> WHAT YOU SHOULD DO
Dropping every picture, set down exactly the lines in the entries below, starting with the line with "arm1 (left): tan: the" and going on through the line with "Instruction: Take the".
Top of INPUT FOR THIS TASK
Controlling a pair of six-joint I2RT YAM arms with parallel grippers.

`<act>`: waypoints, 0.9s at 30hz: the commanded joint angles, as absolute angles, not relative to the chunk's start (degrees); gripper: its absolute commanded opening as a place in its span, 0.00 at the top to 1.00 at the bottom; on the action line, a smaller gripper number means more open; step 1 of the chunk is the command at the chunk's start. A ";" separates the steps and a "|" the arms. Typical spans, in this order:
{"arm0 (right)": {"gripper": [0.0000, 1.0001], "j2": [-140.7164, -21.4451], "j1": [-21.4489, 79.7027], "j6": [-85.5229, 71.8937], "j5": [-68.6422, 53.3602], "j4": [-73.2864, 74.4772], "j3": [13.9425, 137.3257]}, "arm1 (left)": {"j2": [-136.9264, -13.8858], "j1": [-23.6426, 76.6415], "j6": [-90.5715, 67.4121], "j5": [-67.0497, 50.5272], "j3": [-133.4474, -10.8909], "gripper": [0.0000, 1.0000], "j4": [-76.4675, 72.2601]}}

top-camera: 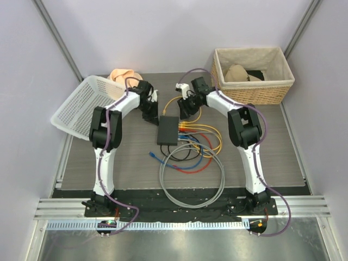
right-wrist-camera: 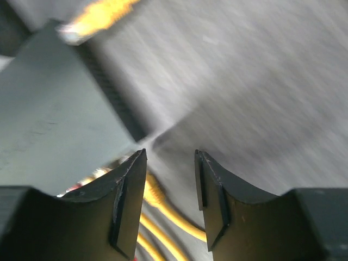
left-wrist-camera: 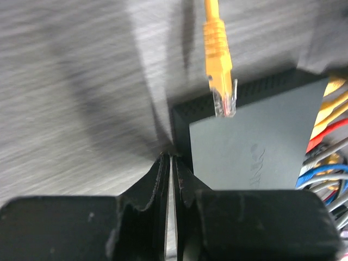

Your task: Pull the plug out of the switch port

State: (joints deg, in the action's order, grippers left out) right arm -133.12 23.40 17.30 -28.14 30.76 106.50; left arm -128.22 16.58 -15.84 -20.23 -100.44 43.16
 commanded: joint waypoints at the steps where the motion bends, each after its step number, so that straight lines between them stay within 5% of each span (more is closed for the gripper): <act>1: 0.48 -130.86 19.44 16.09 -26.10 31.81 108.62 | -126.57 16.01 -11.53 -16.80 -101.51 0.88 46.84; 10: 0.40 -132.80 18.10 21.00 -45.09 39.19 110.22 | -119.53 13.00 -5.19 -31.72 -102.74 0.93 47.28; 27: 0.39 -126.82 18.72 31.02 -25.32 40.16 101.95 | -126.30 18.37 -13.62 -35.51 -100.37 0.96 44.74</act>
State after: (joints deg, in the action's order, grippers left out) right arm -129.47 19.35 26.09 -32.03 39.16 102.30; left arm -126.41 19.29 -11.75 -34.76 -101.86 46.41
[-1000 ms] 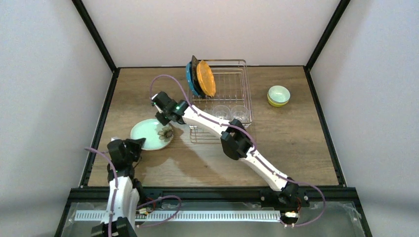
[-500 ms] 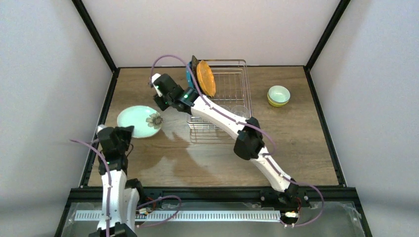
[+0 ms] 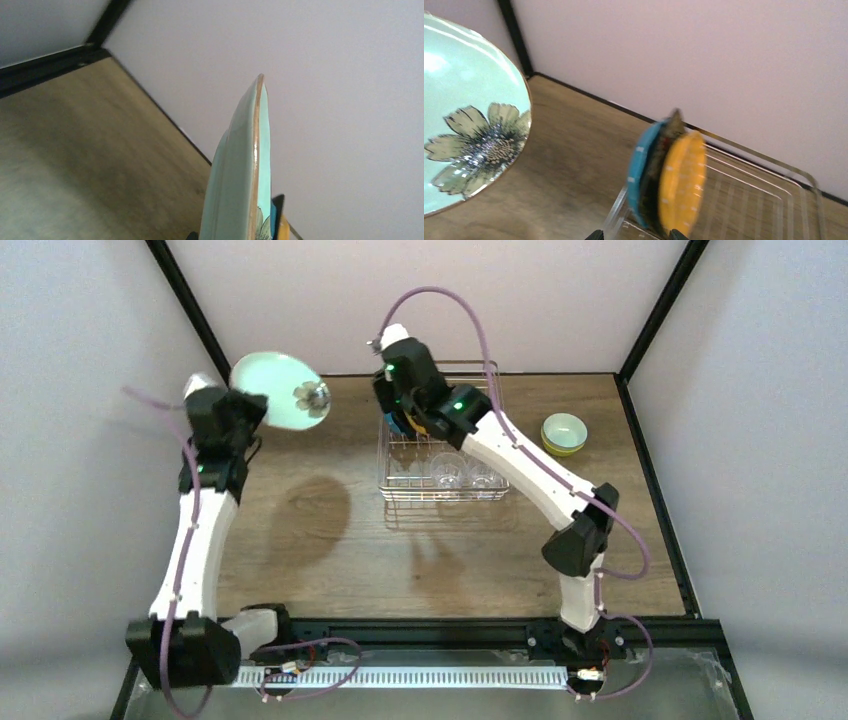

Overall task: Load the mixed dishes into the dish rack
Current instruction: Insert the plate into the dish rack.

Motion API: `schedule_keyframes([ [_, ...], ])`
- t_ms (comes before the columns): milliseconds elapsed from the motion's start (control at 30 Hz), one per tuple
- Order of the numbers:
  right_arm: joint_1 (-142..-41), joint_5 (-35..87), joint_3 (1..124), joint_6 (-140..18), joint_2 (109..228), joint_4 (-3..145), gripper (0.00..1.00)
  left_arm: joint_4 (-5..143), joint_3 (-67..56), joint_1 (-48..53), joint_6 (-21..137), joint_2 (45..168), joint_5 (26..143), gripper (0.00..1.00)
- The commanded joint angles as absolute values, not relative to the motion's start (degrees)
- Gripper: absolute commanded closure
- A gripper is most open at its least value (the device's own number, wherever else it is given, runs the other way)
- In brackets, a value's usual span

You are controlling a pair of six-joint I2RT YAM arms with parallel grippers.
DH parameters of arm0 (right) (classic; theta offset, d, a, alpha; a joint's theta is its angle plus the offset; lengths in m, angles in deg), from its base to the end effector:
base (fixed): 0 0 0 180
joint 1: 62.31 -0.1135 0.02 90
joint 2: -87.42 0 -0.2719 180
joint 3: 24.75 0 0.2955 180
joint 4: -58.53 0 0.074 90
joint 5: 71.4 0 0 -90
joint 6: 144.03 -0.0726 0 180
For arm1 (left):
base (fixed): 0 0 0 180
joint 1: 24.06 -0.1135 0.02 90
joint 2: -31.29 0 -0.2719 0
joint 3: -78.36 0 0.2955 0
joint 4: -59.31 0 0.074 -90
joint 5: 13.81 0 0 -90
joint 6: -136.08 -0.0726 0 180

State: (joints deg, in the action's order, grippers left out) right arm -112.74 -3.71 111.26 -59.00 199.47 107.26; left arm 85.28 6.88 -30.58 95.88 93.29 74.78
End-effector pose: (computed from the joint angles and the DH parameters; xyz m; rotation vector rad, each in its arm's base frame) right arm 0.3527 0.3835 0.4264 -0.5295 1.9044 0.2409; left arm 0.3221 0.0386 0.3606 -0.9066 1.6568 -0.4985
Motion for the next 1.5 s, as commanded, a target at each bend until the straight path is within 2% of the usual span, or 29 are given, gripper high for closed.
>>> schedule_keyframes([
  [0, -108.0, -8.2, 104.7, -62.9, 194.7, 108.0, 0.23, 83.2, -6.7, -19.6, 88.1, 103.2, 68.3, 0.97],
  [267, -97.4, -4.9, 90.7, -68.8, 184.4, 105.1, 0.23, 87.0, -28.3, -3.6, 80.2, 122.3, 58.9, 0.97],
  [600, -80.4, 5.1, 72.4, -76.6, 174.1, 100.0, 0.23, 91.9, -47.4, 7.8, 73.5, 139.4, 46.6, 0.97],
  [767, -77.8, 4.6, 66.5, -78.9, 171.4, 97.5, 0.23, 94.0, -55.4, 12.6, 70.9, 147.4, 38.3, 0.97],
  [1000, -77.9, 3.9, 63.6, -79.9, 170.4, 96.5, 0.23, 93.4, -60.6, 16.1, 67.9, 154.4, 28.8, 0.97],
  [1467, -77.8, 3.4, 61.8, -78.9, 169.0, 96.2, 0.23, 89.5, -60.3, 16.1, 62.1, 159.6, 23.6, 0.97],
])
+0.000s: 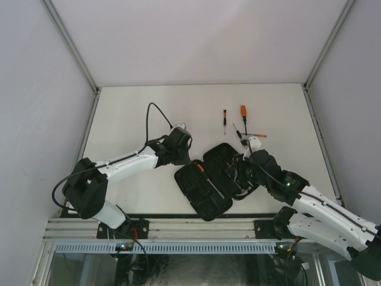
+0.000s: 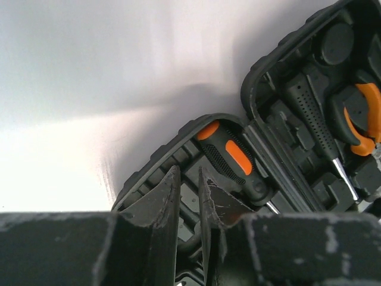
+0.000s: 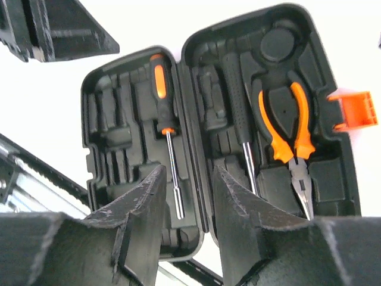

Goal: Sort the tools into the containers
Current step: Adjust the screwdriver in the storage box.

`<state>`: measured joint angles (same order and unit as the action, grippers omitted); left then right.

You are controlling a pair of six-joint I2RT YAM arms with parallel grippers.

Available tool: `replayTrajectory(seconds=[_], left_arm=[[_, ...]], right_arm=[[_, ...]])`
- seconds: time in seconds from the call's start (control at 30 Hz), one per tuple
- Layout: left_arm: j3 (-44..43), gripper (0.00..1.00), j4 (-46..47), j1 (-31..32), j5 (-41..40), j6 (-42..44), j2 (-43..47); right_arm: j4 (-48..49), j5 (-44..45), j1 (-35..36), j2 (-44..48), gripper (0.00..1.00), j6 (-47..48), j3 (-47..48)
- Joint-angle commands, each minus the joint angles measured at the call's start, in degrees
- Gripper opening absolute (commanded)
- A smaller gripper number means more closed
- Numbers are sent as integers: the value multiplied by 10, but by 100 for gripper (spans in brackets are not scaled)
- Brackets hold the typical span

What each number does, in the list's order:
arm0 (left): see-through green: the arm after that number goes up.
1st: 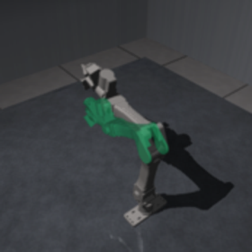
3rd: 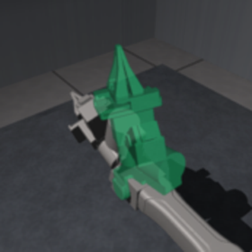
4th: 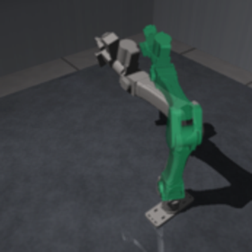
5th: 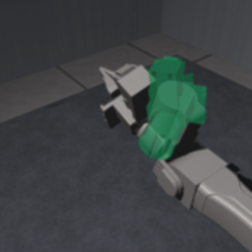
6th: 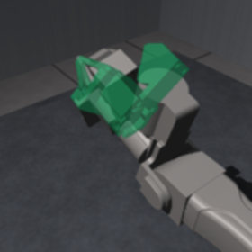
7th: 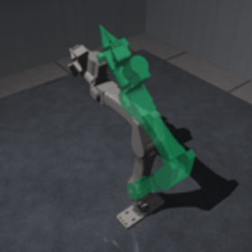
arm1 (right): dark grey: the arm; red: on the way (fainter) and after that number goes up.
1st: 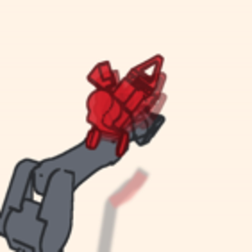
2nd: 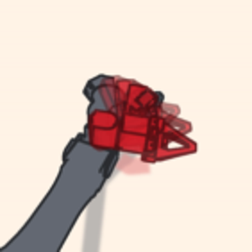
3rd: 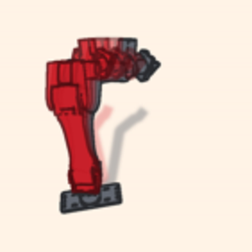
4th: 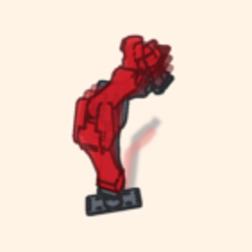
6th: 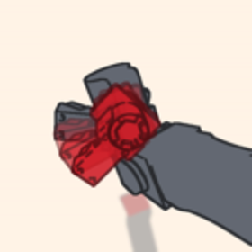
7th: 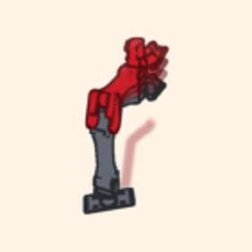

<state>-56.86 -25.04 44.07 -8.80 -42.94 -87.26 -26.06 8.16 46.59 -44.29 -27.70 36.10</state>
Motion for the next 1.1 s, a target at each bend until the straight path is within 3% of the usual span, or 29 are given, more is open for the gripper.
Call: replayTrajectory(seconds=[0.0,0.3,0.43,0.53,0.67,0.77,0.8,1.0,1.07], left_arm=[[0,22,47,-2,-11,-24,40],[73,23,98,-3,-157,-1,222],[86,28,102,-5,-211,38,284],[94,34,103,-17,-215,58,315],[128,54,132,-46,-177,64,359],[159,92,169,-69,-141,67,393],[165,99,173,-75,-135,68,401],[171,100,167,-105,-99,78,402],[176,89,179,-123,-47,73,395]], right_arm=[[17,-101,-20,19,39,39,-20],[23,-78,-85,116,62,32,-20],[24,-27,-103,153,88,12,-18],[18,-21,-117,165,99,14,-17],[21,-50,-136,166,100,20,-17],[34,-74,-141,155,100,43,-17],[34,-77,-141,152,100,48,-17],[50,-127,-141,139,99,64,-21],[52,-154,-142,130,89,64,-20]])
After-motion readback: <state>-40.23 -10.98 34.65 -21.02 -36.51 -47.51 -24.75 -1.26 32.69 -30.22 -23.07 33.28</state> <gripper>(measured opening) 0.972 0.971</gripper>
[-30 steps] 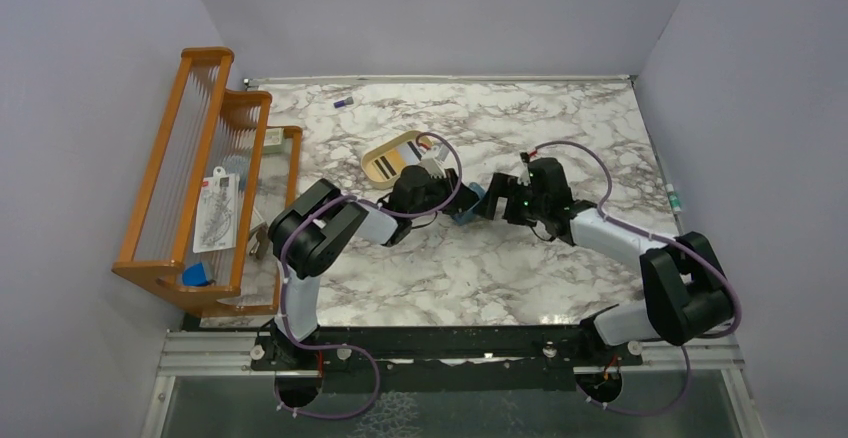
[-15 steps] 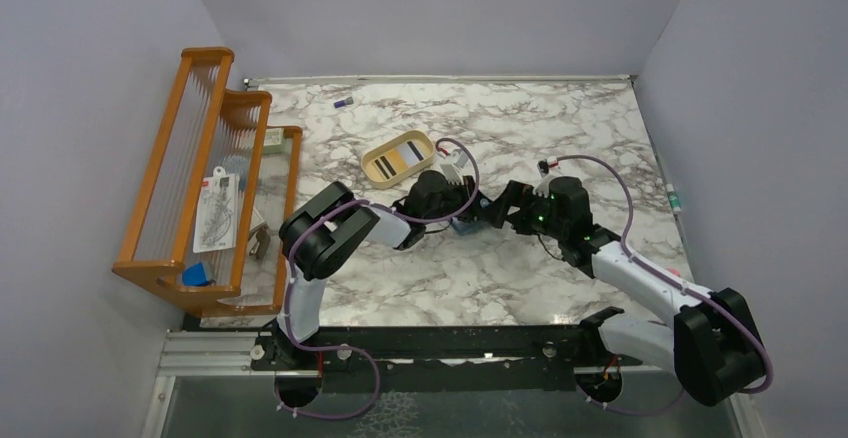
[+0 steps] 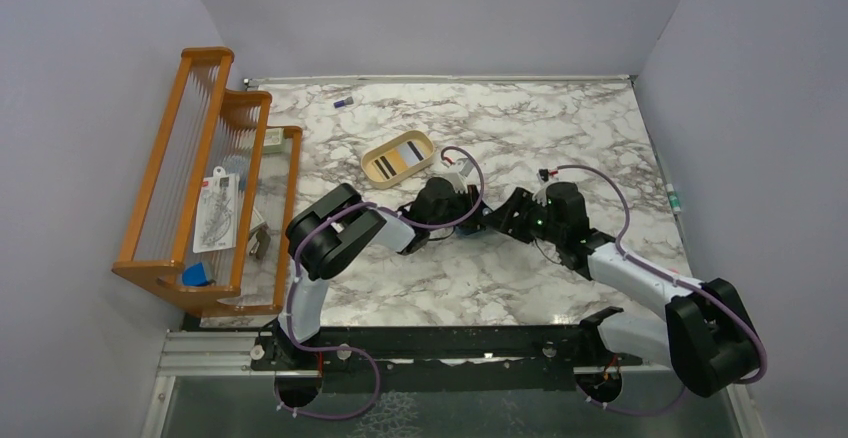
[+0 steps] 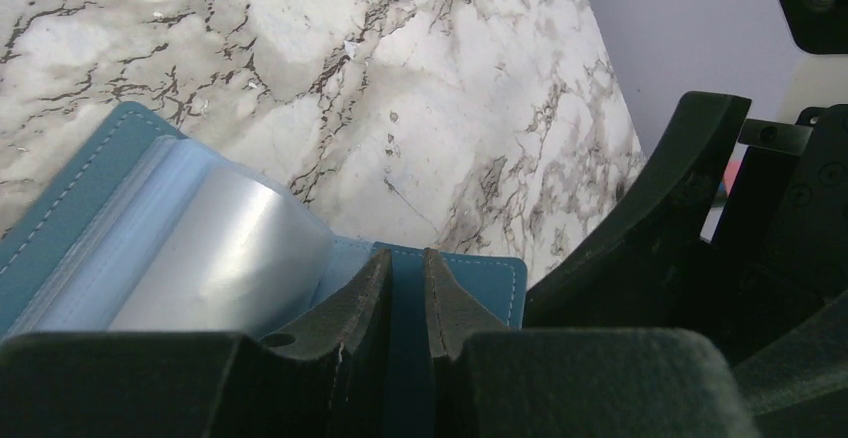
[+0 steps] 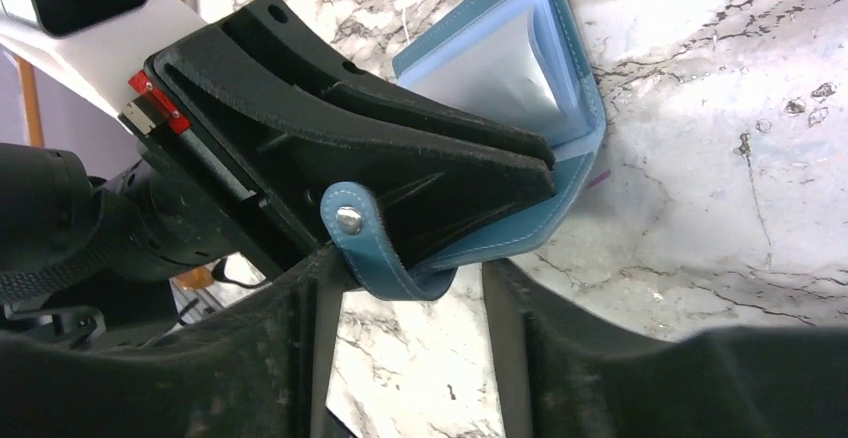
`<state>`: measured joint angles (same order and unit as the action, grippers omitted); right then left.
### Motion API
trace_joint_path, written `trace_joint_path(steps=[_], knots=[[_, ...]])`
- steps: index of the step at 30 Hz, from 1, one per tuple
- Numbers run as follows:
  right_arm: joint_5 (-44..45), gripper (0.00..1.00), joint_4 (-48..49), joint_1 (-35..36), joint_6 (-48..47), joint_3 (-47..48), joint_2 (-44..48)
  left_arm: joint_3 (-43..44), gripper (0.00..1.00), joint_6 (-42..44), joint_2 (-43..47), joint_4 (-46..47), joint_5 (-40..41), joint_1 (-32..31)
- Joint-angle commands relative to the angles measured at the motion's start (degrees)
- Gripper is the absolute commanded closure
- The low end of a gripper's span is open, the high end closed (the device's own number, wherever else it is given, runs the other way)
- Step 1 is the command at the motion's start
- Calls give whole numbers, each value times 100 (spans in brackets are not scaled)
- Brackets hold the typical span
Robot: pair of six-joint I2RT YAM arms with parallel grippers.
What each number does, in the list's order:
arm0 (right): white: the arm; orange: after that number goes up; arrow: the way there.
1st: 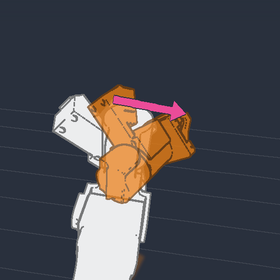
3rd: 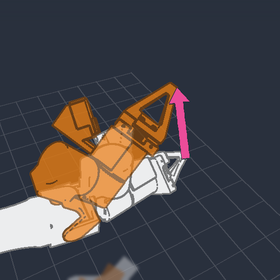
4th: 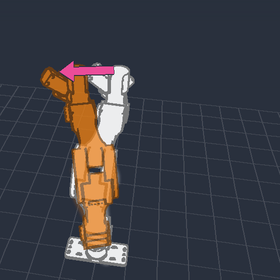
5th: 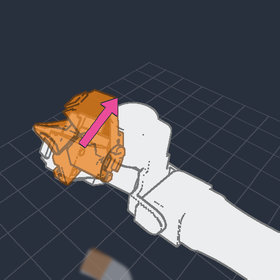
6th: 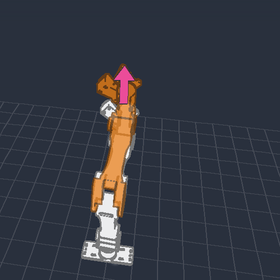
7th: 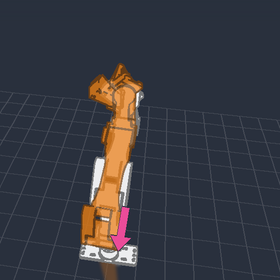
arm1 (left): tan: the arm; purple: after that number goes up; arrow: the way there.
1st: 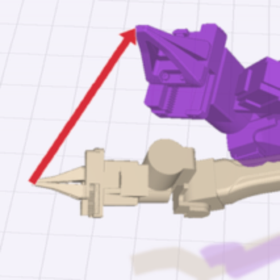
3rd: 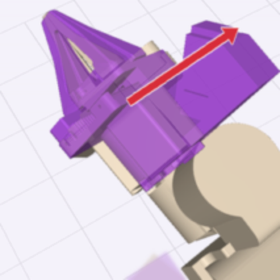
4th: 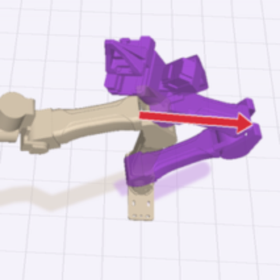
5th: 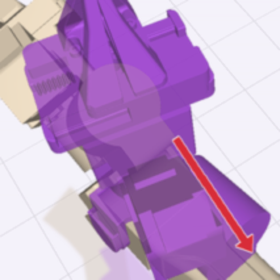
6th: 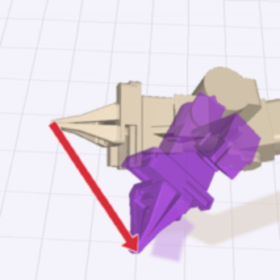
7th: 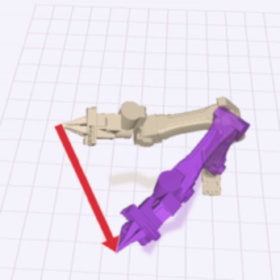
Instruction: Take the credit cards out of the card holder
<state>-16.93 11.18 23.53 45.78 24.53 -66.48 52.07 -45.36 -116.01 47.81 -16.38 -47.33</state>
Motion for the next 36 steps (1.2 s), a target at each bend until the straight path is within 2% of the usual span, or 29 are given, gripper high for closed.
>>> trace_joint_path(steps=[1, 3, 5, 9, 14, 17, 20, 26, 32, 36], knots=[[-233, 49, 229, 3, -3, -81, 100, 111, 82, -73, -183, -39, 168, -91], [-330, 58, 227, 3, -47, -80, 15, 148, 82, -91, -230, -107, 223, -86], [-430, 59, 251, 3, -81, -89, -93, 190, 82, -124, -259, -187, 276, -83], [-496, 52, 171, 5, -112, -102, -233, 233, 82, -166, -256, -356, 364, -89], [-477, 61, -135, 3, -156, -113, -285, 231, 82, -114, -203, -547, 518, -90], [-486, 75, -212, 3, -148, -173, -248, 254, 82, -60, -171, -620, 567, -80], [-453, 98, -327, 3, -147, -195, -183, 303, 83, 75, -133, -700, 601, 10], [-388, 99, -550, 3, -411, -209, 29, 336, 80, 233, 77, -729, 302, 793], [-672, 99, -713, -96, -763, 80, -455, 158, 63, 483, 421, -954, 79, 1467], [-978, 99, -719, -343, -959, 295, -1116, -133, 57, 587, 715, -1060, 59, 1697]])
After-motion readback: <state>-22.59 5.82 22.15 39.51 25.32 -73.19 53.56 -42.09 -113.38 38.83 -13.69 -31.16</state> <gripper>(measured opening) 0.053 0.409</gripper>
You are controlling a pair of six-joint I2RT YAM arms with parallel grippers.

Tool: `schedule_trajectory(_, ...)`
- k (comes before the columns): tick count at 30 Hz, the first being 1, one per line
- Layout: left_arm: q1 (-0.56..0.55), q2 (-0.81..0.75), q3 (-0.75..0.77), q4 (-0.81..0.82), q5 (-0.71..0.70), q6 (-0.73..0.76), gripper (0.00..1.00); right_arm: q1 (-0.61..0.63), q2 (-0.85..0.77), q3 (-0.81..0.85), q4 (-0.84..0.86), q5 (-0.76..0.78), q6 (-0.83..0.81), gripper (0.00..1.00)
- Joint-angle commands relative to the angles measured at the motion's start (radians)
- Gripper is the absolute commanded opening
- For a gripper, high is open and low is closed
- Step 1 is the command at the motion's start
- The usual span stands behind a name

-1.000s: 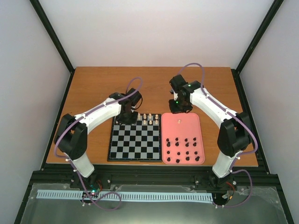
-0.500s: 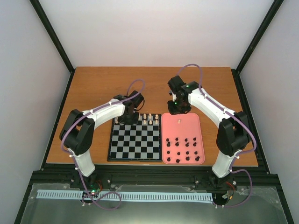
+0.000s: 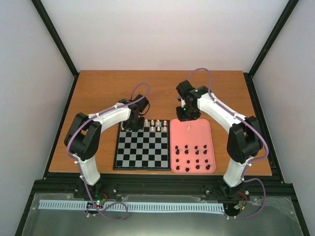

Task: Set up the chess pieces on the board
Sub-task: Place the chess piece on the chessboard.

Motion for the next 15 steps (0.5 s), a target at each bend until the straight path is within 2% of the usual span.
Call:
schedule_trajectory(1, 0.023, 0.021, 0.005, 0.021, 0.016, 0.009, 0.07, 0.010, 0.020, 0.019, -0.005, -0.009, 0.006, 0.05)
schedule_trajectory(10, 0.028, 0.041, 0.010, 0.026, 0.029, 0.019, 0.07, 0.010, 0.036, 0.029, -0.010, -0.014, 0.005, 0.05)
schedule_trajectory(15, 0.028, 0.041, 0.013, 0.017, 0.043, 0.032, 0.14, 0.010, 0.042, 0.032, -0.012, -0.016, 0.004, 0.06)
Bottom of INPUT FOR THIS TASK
> ANSWER FOR THIS EXERCISE
arm1 (left): tan: the arm; purple: after that number goes up; arrow: the way there.
1st: 
3rd: 
4th: 
5th: 
6th: 
7th: 
Instruction: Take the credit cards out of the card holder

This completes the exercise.